▶ **Directions for this task**
Scan the records below. List lines holding "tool".

▶ **Supplied material**

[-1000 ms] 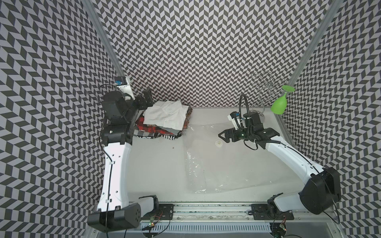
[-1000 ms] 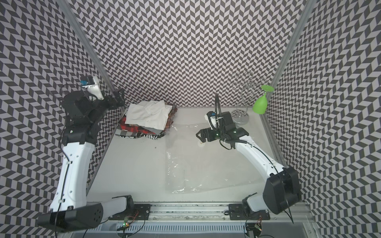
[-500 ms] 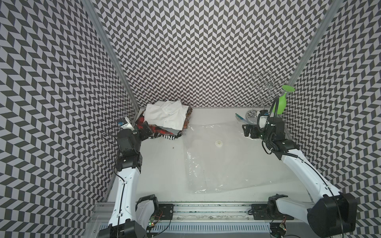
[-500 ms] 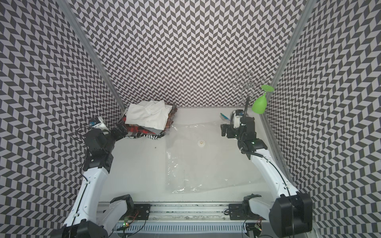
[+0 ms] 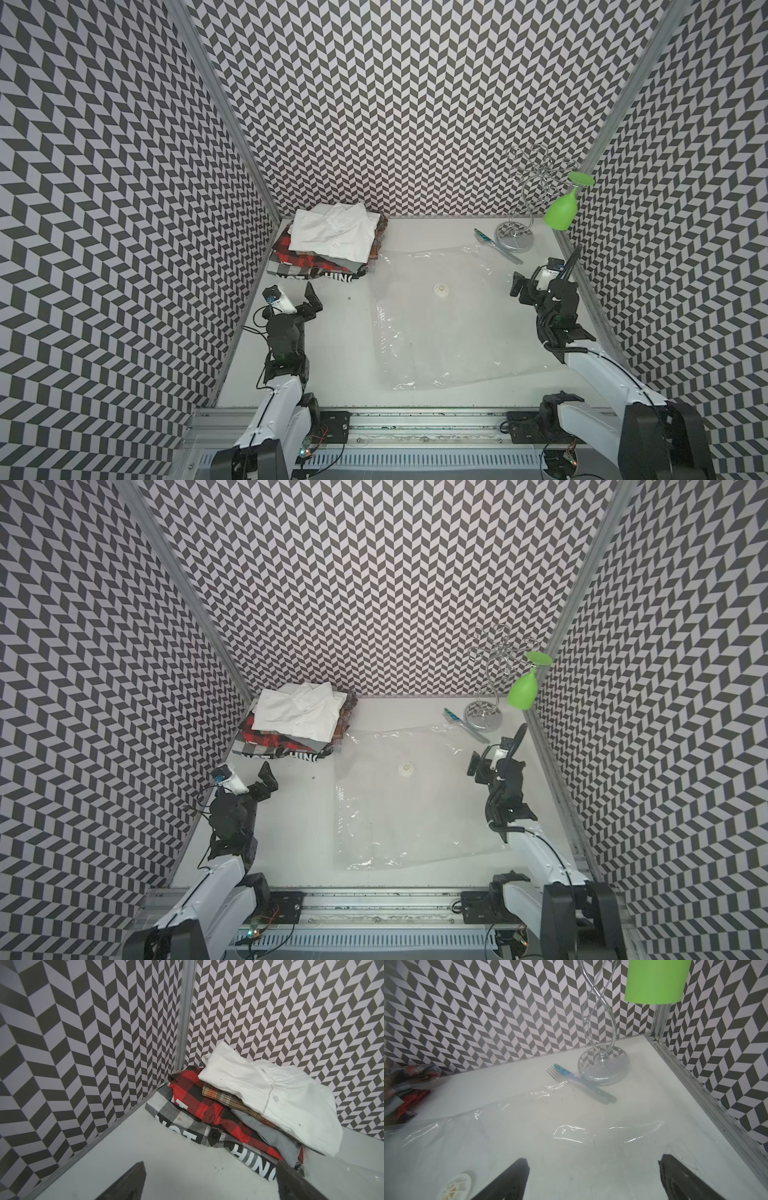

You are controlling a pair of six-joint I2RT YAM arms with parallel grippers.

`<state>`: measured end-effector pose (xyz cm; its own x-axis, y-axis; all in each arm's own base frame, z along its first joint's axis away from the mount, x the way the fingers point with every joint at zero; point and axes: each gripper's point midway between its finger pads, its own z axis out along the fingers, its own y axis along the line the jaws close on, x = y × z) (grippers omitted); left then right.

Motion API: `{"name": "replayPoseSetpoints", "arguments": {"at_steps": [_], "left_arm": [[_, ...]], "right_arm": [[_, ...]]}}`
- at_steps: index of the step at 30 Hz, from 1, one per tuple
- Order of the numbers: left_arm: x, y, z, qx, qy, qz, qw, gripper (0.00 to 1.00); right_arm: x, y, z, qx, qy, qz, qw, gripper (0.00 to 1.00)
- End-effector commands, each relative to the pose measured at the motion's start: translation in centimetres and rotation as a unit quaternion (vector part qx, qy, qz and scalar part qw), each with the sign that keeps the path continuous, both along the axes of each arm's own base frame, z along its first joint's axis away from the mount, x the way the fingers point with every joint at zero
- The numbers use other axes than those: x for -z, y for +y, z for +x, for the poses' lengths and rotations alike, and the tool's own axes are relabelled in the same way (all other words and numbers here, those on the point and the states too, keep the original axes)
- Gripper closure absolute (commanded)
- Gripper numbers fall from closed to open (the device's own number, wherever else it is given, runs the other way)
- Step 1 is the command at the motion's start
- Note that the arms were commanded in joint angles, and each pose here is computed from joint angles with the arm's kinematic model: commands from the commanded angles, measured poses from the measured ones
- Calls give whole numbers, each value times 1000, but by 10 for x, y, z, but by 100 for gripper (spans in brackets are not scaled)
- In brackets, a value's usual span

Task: Take the shirt out of the vacuum bag
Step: Reset both arms

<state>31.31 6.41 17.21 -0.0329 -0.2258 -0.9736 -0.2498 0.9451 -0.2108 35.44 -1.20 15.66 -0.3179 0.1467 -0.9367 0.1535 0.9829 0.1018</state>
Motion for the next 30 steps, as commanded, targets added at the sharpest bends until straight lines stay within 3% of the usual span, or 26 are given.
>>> {"name": "replayPoseSetpoints", "arguments": {"at_steps": [1, 4, 9, 13, 14, 15, 20, 22, 30], "left_arm": [[-21, -5, 14, 14, -60, 27, 998, 1], [1, -22, 31, 46, -32, 41, 998, 1], [5, -31, 49, 54, -42, 65, 996, 1], [14, -54, 57, 110, -55, 96, 988, 1], [20, -57, 60, 121, -36, 97, 987, 1], [25, -57, 64, 124, -13, 89, 988, 1], [26, -57, 70, 125, -9, 90, 988, 1], [23, -57, 69, 124, -23, 93, 988, 1], [25, -59, 69, 125, -14, 96, 987, 1]], "right_arm": [[-34, -14, 6, 38, -95, -19, 995, 0], [-33, -18, -2, 44, -120, -40, 991, 0], [-34, -22, -3, 54, -158, -40, 985, 0], [-14, -22, -3, 56, -157, -37, 985, 0], [-15, -21, -1, 51, -163, -36, 985, 0], [-15, -16, 3, 38, -164, -35, 985, 0], [1, -2, 28, 2, -157, -39, 987, 0], [-6, 0, 23, 22, -184, -49, 981, 0], [-2, -1, 22, 22, -175, -48, 983, 0]]}}
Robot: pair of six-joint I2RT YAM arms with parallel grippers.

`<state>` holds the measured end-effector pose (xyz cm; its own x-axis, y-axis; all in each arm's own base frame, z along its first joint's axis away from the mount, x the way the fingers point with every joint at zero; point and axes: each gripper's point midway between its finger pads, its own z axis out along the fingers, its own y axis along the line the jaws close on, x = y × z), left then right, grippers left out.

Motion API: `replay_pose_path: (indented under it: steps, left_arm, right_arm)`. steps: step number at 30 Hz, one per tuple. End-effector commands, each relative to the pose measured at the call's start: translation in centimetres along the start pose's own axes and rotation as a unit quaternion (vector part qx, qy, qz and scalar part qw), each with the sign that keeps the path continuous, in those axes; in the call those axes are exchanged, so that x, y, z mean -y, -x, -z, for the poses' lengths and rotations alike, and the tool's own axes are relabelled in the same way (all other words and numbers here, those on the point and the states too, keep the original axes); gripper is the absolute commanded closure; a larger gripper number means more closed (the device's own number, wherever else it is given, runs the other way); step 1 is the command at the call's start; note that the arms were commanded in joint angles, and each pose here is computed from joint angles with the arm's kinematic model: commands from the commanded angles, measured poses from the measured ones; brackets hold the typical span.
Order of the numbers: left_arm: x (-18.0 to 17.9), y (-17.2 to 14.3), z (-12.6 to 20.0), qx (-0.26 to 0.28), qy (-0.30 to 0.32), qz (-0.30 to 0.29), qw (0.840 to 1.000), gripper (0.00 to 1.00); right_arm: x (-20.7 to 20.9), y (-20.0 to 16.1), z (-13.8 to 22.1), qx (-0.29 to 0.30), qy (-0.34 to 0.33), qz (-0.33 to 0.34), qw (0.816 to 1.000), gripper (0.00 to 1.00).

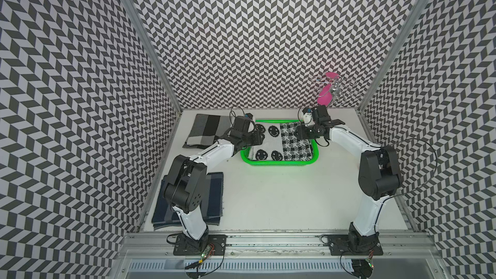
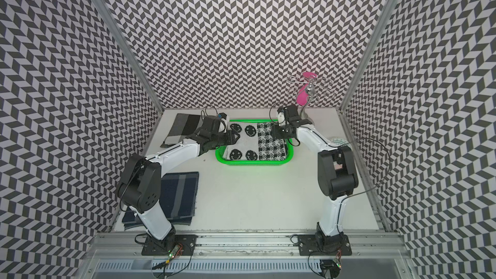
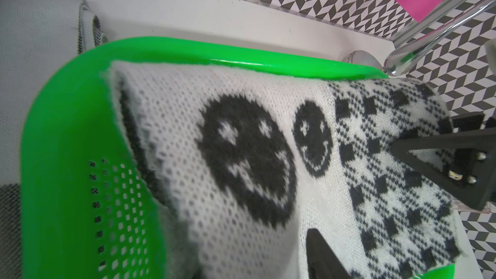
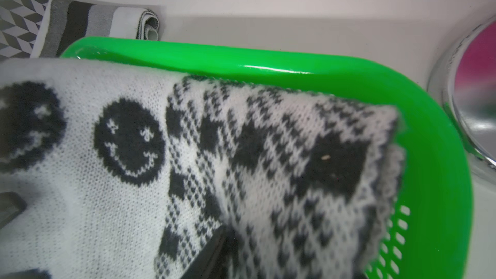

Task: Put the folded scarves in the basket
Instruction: Place the scarf in the basket.

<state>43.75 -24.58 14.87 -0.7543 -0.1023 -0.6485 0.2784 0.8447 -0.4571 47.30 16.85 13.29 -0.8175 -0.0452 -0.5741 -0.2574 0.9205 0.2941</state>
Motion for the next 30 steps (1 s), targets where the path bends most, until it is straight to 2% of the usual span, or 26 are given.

▶ **Result of this exercise**
- The numbers use other axes than those: x for -z, y for +y, z for +x, for the poses' lengths and rotations alike, and the tool's own axes are relabelled in the same way (all other words and numbers here, those on the point and the states too, keep the original axes)
Motion API: `replay_pose_path: (indented under it: steps, left_arm, right_arm)`. steps: step number at 30 Hz, one per tuple. End-effector commands, each relative to the pose measured at the call's start: translation in centimetres along the start pose's own axes and rotation as a unit quaternion (vector part qx, qy, qz and scalar part qw), each with the sign that keeps the path continuous, in those axes; in the call those axes are exchanged, so that x, y, z mean -y, -x, -z, for the poses' lengths and rotations alike, and the tool's own axes are relabelled in the same way (all other words and numbers here, those on the point and the states too, keep the original axes); gripper is the absolute commanded closure; a larger gripper number means more closed (the device's own number, wherever else it is given, runs the other way); step 1 is the command at the call's start; note that the arms were commanded in joint angles, and each pose here is computed from joint angles with the arm's kinematic model: commands from the commanded angles, measured poses from the measured ones; brackets hold the typical span.

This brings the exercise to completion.